3.6 Epic: Performance Analytics
This epic covers the analytics features available in the Pro tier that connect priority scoring to actual advertising performance. These features require Google Ads API integration.
Story US-10: Priority Tier Metrics
As a marketing manager, I want to see performance metrics by priority tier, So that I can understand whether my priority scoring strategy is actually improving ad performance.
Acceptance Criteria:
- A performance dashboard displays key metrics broken down by priority tier (0-5)
- Metrics shown per tier: impressions, clicks, cost, conversions, revenue, ROAS, CPC, conversion rate
- Data is pulled from Google Ads API and aggregated by the priority score assigned in AdPriority
- Metrics are available for configurable date ranges (last 7 days, 30 days, 90 days, custom)
- A bar chart shows spend distribution across priority tiers
- A table shows the top 10 performing products within each priority tier
- Data refreshes at least once daily (with timestamp of last refresh)
- A summary card highlights the ROAS for priority 5 products vs. the overall catalog ROAS
- Export to CSV is available for all metrics tables
- If Google Ads is not connected, the dashboard shows a clear prompt to connect with an explanation of what metrics will become available
Priority: P2 (Nice to Have) Effort: High Phase: Phase 2-3 Dependencies: Google Ads API integration, US-01 (products must have scores to aggregate against)
Example Dashboard Output:
PERFORMANCE BY PRIORITY TIER (Last 30 Days)

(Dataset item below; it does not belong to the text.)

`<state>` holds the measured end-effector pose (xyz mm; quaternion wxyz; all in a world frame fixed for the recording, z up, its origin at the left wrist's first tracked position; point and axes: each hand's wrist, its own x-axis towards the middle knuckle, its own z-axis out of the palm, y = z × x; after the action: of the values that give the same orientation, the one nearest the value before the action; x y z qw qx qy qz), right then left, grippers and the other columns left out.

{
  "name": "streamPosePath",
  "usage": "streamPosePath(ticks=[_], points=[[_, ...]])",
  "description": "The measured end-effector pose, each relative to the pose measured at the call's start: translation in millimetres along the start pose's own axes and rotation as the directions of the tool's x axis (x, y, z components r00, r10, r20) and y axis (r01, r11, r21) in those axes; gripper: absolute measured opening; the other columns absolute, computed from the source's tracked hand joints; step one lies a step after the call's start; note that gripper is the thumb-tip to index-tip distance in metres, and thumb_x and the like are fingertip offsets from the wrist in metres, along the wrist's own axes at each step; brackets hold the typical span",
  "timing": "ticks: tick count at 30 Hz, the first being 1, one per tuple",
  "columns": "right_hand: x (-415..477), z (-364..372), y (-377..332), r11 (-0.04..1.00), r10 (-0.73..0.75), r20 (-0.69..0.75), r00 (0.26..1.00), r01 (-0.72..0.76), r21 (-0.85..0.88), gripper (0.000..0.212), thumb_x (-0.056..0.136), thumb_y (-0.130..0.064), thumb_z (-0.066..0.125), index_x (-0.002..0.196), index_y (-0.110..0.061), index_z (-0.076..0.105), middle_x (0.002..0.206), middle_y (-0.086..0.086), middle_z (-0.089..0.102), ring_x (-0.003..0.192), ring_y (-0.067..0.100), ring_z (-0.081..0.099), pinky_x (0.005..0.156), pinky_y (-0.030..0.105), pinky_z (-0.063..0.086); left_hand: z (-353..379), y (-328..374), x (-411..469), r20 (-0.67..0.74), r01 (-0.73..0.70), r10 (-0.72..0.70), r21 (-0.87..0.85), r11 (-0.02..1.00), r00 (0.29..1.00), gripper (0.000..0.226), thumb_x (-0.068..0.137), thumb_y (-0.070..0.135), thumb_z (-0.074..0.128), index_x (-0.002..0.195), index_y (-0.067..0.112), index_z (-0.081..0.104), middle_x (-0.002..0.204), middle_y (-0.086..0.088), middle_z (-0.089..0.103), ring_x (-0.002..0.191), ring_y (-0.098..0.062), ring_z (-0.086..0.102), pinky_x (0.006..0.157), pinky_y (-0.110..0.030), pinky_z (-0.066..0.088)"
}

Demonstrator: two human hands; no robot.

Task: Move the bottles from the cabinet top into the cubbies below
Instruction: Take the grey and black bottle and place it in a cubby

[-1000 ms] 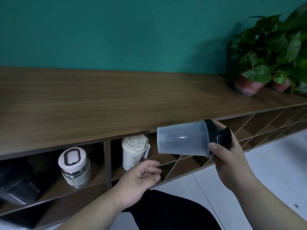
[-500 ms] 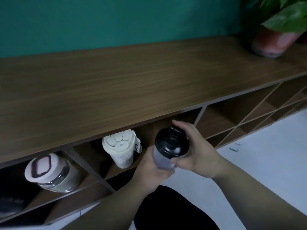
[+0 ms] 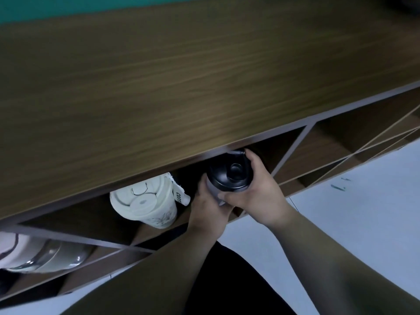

=============================================
Tier | Products | Impressions | Clicks | Cost | Revenue | ROAS
------+----------+-------------+----------+----------+----------+-------
5 | 312 | 142,000 | 4,260 | $8,520 | $34,080 | 4.0x
4 | 589 | 98,000 | 2,450 | $3,675 | $12,862 | 3.5x
3 | 724 | 56,000 | 1,120 | $1,344 | $3,628 | 2.7x
2 | 398 | 12,000 | 240 | $192 | $384 | 2.0x
1 | 201 | 3,000 | 45 | $27 | $40 | 1.5x
0 | 201 | 0 | 0 | $0 | $0 | --
------+----------+-------------+----------+----------+----------+-------
Total | 2,425 | 311,000 | 8,115 | $13,758 | $50,994 | 3.7x
Insight: Priority 5 products generate 67% of revenue with 62% of spend.
Priority 0-1 products correctly excluded from budget waste.
Story US-11: ROAS-Based Recommendations
As a marketing manager, I want recommendations for priority adjustments based on ROAS data, So that I can continuously optimize my scoring strategy with data-driven decisions instead of guesswork.
Acceptance Criteria:
- The system analyzes Google Ads performance data and identifies products whose priority score does not match their actual performance
- Recommendations fall into three categories: “Increase Priority” (high ROAS, low priority), “Decrease Priority” (low ROAS, high priority), “Review” (anomalous patterns)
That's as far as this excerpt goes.